Lord Woolf is spending his last day as Lord Chief Justice after five years as the top judge in England and Wales.
Lord Woolf was due for retirement in 2003 but postponed it
The 72-year-old judge is being replaced by current Master of the Rolls, Lord Phillips of Worth Matravers, on Monday.
Lord Woolf was due to retire in 2003 but said he stayed on to see through the government's constitutional reform.
He also presides over the Queen's Bench Division but Lord Justice Judge will fill the new role of President of the Queen's Bench Division from Monday.
In recent years, the Lord Chief Justice has concentrated on hearing criminal appeals and setting sentencing guidelines.
Lord Phillips will take a wider role, hearing the most important civil and family appeals and presiding over the criminal division of the Court of Appeal.
Under the Constitutional Reform Act 2005, which comes into force next year, the Lord Chief Justice, as president of the courts, becomes responsible for "representing the views of the judiciary of England and Wales to Parliament, to the Lord Chancellor and to ministers''.
Lord Phillips is well-known for cycling to court
He can also "lay before Parliament written representations on matters that appear to him to be matters of importance relating to the judiciary, or... the administration of justice''.
Lord Phillips is expected to have a staff of about 60.
That compares with the 12 people Lord Woolf has working for him.
Apart from sitting as a Law Lord, as an appeal judge for a month next year in Hong Kong and continuing to speak in House of Lords debates, Lord Woolf is going to work at his alma mater, University College London.
He will also become special adviser to and the first chairman of the Centre for Effective Dispute Resolution's new international arm, the International Conflict Management Advisory Group.
Lord Woolf will also join the independent not-for-profit commercial dispute resolution organisation's senior mediation panel.
Nicholas Addison Phillips, 67, was chairman of the inquiry into BSE. He is said to be popular among lawyers and pioneered using computers in court.
Lord Phillips was called to the bar in 1962, took silk in 1978 and became a Recorder in 1982.

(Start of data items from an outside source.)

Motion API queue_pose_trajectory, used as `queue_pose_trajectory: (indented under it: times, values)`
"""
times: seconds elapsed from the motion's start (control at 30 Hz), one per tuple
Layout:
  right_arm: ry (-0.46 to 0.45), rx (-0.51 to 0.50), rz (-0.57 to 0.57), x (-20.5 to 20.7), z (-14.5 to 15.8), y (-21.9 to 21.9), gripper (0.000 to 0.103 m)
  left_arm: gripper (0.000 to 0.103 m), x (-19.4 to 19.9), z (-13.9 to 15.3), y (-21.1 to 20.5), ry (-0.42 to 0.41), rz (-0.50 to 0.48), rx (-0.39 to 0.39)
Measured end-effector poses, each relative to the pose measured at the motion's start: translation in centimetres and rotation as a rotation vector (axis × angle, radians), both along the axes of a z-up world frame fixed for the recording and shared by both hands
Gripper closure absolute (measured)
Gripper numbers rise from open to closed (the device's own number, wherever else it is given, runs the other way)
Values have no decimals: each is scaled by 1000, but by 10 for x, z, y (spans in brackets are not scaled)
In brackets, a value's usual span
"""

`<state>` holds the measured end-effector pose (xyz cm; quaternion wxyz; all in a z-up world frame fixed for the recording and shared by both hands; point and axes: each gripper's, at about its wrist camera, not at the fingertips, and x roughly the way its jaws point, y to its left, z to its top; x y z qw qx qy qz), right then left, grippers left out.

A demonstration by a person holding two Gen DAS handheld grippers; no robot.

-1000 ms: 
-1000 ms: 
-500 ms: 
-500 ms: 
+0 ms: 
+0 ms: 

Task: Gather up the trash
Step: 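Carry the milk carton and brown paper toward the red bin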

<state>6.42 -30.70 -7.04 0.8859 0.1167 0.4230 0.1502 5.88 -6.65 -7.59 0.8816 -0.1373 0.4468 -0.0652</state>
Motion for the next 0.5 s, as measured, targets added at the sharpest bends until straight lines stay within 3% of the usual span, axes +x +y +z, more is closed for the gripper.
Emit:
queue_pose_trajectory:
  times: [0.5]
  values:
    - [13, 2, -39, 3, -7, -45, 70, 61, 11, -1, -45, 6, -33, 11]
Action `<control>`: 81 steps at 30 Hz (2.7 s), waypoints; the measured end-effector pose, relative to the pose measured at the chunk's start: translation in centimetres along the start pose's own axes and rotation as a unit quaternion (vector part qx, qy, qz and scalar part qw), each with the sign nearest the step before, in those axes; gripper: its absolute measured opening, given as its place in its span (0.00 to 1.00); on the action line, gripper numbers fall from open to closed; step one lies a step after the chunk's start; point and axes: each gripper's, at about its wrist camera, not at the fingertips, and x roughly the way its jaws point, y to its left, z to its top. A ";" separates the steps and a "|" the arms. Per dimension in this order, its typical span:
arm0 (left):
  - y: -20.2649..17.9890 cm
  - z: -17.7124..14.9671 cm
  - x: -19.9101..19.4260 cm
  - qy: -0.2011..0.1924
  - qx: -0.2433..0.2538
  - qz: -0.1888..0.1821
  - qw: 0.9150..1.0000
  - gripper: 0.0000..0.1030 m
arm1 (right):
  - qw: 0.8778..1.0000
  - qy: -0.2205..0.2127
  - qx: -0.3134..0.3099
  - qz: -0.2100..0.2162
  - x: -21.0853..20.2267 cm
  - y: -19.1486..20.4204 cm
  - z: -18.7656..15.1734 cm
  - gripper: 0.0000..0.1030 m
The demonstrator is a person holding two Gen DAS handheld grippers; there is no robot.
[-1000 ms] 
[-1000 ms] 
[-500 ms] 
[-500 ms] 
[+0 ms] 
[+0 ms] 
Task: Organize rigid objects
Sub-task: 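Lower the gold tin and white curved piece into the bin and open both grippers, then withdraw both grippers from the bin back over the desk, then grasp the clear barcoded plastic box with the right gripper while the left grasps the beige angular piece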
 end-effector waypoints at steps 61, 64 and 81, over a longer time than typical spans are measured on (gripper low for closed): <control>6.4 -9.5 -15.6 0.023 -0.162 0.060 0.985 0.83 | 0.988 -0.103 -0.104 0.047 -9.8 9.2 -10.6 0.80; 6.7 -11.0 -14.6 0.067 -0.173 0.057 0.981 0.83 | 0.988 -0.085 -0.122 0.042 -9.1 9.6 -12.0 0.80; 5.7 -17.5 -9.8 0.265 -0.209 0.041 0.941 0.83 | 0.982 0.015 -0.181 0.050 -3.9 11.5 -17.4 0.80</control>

He became a High Court judge in 1987 and an appeal court judge in 1995, later becoming a Lord of Appeal in 1999 and Master of the Rolls - in charge of the civil division of the court of appeal - in 2000.
As an appeal court judge, he presided over long and complex trials including that of the Maxwell brothers and the case of investment company Barlow Clowes.
He was made a Law Lord in January 1999 and is also well-known for cycling to and from court.
He is being replaced as Master of the Rolls by Lord Justice Clarke.